Cervid satIV DNA with a repeat unit of approximately 1 kb was originally isolated from M. muntjak and M. reevesi, but the sequence was subsequently also detected in several other cervid species [57,70]. SatIV repeats were also described in the family Bovidae [10], but no sequence homology with the cervid satIV DNA was detected in our study. We observed a high sequence conservation among the satIV DNA clones in the individual species, as well as among the species (>93%). The only exception was C. capreolus, whose satIV DNA showed only 85% similarity with satIV sequences of all other analysed species. Our finding of high satIV sequence similarities is in accordance with previous studies [57]. This might be associated with the functional centromeric role of this DNA, which was previously suggested from its co-localisation with centromeric proteins at the kinetochore [57]. The distribution of satIV sequences to all centromeres have previously been documented for representatives of the genus Muntiacus [57,70]. In our FISH experiments, signals of the satIV probe were detected on a part of the chromosomes of M. reevesi, A. alces, and O. virginianus. No FISH signals were observed in any other cervid species. Similar to the satIII DNA, the FISH results were probably limited by relatively low numbers of the satIV repeats in most of the analysed species.
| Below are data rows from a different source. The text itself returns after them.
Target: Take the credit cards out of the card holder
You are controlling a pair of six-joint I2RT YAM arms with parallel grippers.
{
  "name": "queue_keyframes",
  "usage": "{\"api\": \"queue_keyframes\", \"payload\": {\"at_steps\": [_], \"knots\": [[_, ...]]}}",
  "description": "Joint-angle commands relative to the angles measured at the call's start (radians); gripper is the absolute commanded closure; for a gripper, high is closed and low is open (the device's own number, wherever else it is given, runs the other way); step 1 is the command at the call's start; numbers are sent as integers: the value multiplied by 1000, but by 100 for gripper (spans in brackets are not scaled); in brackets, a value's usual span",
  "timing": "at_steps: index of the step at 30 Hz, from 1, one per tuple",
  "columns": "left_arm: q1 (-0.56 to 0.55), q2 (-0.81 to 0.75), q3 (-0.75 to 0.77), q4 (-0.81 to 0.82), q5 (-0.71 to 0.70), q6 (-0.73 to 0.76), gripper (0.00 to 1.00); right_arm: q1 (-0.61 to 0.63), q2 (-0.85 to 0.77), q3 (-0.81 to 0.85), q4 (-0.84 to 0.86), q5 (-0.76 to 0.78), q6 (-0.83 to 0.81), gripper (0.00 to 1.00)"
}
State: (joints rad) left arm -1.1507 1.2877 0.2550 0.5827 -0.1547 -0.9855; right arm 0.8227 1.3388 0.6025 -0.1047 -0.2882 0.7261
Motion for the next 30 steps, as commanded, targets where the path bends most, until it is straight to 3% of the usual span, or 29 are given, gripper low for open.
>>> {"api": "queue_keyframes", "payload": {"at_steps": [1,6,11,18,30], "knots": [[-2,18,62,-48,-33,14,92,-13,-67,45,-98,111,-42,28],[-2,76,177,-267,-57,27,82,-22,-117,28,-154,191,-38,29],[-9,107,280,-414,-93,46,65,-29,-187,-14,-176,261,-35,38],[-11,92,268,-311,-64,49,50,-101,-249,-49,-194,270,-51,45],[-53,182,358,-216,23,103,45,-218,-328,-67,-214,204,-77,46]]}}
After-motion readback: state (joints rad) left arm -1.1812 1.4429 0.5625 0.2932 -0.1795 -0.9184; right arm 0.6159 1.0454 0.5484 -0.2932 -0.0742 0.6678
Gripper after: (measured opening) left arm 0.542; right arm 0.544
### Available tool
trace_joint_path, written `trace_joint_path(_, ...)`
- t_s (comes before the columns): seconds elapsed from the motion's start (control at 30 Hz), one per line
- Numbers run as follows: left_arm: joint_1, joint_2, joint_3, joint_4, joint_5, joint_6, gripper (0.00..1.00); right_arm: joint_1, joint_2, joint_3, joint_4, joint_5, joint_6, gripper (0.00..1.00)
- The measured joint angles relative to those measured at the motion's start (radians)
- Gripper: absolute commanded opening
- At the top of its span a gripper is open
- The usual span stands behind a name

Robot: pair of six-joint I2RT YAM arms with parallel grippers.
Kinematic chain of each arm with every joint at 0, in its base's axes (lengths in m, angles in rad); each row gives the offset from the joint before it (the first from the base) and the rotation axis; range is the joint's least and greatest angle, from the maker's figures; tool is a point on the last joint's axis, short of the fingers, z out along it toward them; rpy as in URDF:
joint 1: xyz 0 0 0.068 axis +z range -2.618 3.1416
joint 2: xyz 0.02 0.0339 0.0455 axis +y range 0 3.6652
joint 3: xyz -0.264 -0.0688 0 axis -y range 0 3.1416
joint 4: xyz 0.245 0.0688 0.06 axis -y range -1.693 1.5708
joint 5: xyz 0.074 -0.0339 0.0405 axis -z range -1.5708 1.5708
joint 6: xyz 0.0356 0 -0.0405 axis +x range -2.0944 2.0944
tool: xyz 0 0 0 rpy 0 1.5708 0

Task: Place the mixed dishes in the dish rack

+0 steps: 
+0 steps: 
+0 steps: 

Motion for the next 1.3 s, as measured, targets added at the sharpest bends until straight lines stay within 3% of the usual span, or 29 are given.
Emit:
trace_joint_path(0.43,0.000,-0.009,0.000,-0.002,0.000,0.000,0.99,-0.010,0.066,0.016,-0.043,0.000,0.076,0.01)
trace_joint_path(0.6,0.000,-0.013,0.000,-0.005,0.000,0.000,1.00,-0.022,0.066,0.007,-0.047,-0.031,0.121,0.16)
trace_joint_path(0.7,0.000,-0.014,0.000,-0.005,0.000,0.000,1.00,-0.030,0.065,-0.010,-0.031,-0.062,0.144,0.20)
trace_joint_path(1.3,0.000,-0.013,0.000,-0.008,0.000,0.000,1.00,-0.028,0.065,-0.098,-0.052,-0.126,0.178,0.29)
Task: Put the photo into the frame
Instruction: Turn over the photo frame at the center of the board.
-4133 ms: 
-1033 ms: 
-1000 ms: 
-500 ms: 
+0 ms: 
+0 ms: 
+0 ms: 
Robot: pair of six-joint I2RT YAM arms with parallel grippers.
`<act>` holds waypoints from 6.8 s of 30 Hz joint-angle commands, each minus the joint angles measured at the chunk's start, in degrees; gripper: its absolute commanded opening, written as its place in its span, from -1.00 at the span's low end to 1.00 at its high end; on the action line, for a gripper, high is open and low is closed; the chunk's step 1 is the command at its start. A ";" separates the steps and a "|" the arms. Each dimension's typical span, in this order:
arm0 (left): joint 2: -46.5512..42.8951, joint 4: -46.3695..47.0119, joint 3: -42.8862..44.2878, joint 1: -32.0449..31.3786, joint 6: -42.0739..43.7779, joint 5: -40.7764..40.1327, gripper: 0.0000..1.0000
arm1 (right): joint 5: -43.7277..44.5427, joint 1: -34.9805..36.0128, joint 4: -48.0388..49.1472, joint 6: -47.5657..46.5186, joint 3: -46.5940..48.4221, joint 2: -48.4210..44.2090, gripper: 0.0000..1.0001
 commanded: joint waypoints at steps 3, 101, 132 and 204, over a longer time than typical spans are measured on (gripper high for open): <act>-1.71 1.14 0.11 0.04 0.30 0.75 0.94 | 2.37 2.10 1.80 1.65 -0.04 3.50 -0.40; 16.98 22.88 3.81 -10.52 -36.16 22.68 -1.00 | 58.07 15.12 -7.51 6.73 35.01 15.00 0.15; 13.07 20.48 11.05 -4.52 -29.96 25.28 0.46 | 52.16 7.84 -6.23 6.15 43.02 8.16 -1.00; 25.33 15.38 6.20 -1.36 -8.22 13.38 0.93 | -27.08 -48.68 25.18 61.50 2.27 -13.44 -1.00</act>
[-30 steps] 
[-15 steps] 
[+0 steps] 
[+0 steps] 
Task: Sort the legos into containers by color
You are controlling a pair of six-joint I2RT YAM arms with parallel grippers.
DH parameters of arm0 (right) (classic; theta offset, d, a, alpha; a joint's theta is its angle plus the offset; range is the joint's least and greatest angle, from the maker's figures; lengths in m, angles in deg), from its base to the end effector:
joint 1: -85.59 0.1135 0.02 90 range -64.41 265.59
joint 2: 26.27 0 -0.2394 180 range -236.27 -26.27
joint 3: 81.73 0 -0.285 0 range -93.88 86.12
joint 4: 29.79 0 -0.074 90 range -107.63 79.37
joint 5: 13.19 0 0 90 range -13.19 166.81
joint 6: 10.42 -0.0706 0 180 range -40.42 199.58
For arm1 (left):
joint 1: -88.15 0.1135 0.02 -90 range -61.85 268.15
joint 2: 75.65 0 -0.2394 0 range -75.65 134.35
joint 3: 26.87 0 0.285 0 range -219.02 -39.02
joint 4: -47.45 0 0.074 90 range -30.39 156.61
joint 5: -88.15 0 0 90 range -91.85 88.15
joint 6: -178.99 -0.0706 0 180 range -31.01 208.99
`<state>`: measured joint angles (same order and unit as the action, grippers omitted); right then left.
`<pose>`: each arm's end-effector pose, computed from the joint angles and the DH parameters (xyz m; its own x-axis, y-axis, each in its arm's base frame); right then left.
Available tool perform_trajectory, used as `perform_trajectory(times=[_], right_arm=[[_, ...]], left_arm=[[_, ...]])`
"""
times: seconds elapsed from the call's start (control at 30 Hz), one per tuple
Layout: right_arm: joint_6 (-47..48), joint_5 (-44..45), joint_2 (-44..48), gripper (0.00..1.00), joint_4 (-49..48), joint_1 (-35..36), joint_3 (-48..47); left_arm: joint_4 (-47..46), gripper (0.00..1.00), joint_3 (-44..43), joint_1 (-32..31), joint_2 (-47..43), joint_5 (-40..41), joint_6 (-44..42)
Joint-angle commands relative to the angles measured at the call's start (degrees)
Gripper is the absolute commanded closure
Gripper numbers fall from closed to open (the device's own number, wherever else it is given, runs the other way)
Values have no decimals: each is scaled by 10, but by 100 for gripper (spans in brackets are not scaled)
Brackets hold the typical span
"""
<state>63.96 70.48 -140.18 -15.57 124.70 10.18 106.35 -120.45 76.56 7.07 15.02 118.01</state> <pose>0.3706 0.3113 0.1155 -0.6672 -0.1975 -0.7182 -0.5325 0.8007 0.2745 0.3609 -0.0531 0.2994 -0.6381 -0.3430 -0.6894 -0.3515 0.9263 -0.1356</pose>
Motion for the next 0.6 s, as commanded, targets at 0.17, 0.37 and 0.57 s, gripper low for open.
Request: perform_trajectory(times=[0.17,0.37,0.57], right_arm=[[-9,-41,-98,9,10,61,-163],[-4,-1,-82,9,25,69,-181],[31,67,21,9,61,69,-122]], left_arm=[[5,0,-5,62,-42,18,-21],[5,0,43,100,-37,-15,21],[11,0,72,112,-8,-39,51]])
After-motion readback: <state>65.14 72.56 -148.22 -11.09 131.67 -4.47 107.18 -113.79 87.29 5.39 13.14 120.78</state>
4.5. Outgroup FISH Comparisons

The retention of satI-IV in all cervid species studied suggests that these sequences emerged before their separation to phylogenetic lineages. No outgroup similarity of cervid satI-IV DNA with bovid satellite DNA sequences available in the NCBI database was detected in this study. This can document the independent evolution of satellite DNAs in Cervidae and Bovidae after the clades’ separations.

Despite the fact that cervid satI and satII DNA share no similarity with bovid satI and satII sequences, the cervid satI probe produced FISH signals in the centromeric regions of bovine and ovine chromosomes. In contrast, no FISH signals were detected in Cervidae using satI and satII probes derived from cattle or sheep. The possible explanation of this reciprocal hybridisation failure could be based on the process of satellite DNA evolution. It is known that new satellite DNA variants are formed during speciation from pre-existing sequences and either replace them or coexist with the ancestral satellites [17,18,24]. Our results indicate that bovid centromeres probably cluster the ancestral variants of satI DNA retained also in Cervidae with new satI sequences developed in the evolution of modern bovids after their separation from Cervidae.

5. Conclusions

Our results showed that satII DNA probably represents the most important satellite DNA family in Cervidae. The phylogenetic analysis of the satellite DNA sequences produced data congruent with the current deer taxonomy.